Pathological analysis: All surgical specimens were fixed, paraffin-embedded, sectioned, and stained with hematoxylin and eosin. Immunohistochemical analysis was performed when necessary. Two pathologists, who were blinded to the MDCT and EUS findings, independently reviewed all slides. The pathological T and N stages, determined according to the AJCC 8th edition criteria, served as the gold standard.
Interobserver agreement for T and N staging between the two readers for both MDCT and EUS was calculated using Cohen’s kappa (κ) or weighted kappa statistics. The strength of agreement was interpreted as follows: < 0.20, poor; 0.21-0.40, fair; 0.41-0.60, moderate; 0.61-0.80, substantial; and 0.81-1.00, almost perfect.
Among the 102 patients suspected of having GC, 68 cases (66.67%) were confirmed by surgical pathology. The diagnostic accuracy of the combined application of MDCT and gastrointestinal endoscopy was significantly higher than that of either modality alone (P < 0.05) (Table 1 and Figure 2).
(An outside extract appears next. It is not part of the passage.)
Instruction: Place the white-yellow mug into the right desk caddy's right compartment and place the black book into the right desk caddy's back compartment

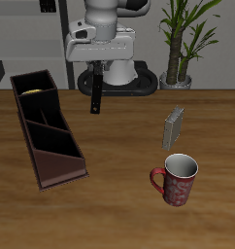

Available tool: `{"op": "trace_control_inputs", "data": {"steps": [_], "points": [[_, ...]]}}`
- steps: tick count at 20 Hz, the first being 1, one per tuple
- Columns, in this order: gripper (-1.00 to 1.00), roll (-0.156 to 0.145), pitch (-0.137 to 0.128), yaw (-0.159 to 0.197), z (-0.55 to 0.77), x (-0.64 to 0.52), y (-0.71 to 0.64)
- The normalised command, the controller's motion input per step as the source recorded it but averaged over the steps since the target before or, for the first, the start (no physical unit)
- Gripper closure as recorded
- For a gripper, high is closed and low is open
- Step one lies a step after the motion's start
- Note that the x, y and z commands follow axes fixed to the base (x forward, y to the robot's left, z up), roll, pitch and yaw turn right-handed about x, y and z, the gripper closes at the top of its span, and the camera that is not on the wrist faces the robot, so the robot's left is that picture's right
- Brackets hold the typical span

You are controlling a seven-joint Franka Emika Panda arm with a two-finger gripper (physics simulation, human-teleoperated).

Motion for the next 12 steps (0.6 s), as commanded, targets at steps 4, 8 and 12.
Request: {"op": "trace_control_inputs", "data": {"steps": [4,8,12], "points": [[1.0,-0.083,0.013,0.141,0.22,-0.09,-0.32],[1.0,-0.065,0.006,0.164,0.27,-0.05,-0.34],[1.0,-0.062,0.0,0.128,0.15,0.04,-0.28]]}}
| Methods | Pathological examination | Total | Sensitivity, % | Specificity, % | Accuracy, % | Positive predictive value, % | Negative predictive value, % | |
| Positive | Negative | |||||||
| Endoscopic ultrasound positive | 59 | 8 | 67 | 86.76 (59/68) | 76.47 (26/34) | 83.33 (85/102) | 88.06 (59/67) | 74.29 (26/35) |
| Negative | 9 | 26 | 35 | |||||
| Total | 68 | 34 | 102 | |||||
| MDCT positive | 57 | 10 | 67 | 83.82 (57/68) | 70.59 (24/34) | 77.45 (79/102) | 85.07 (57/67) | 68.57 (24/35) |
| Negative | 11 | 24 | 35 | |||||
| Total | 68 | 34 | 102 | |||||
| Joint approach positive | 67 | 1 | 68 | 98.53 (67/68) | 97.06 (33/34) | 98.04 (100/102) | 98.53 (67/68) | 97.06 (33/34) |
| Negative | 1 | 33 | 34 | |||||
| Total | 68 | 34 | 102 | |||||
| χ2 | 8.918 | 8.667 | 19.373 | 7.925 | 9.683 | |||
| P value | 0.012 | 0.013 | 0.001 | 0.019 | 0.008 | |||
The combination of MDCT and gastrointestinal endoscopy demonstrated high diagnostic concordance for clinical T and N staging of GC (κ = 0.864, P < 0.05) as shown in Tables 2 and 3. The overall accuracy for N staging (i.e. correct assignment to N0-N3 categories) was 92.65% with the combined approach (Tables 2 and 3).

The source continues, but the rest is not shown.